- _WHAT YOU ARE ASKED TO DO_:
Look through the material below. Copy every line with the string "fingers" in it.
————————
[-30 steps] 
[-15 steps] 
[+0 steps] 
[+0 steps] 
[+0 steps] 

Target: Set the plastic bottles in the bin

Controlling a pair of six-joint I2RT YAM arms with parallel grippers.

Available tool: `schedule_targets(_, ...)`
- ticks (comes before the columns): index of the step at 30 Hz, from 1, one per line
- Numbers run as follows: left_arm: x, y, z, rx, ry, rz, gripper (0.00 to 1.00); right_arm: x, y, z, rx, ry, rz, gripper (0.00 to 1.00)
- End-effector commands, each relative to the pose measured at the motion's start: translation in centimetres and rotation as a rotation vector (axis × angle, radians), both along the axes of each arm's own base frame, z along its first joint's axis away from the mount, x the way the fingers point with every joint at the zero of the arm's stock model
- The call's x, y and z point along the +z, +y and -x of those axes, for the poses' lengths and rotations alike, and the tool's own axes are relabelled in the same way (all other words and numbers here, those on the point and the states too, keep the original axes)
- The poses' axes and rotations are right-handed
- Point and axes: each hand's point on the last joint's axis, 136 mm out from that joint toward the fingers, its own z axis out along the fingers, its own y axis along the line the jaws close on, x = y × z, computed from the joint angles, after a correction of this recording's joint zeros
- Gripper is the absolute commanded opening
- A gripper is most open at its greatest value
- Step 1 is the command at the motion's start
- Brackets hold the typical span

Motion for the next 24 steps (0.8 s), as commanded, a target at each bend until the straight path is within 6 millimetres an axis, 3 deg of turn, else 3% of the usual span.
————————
- _RESULT OF THIS EXERCISE_:
- End-effector commands, each relative to the pose measured at the motion's start: translation in centimetres and rotation as a rotation vector (axis × angle, radians), both along the axes of each arm's own base frame, z along its first joint's axis away from the mount, x the way the fingers point with every joint at the zero of the arm's stock model
- Point and axes: each hand's point on the last joint's axis, 136 mm out from that joint toward the fingers, its own z axis out along the fingers, its own y axis along the line the jaws close on, x = y × z, computed from the joint angles, after a correction of this recording's joint zeros

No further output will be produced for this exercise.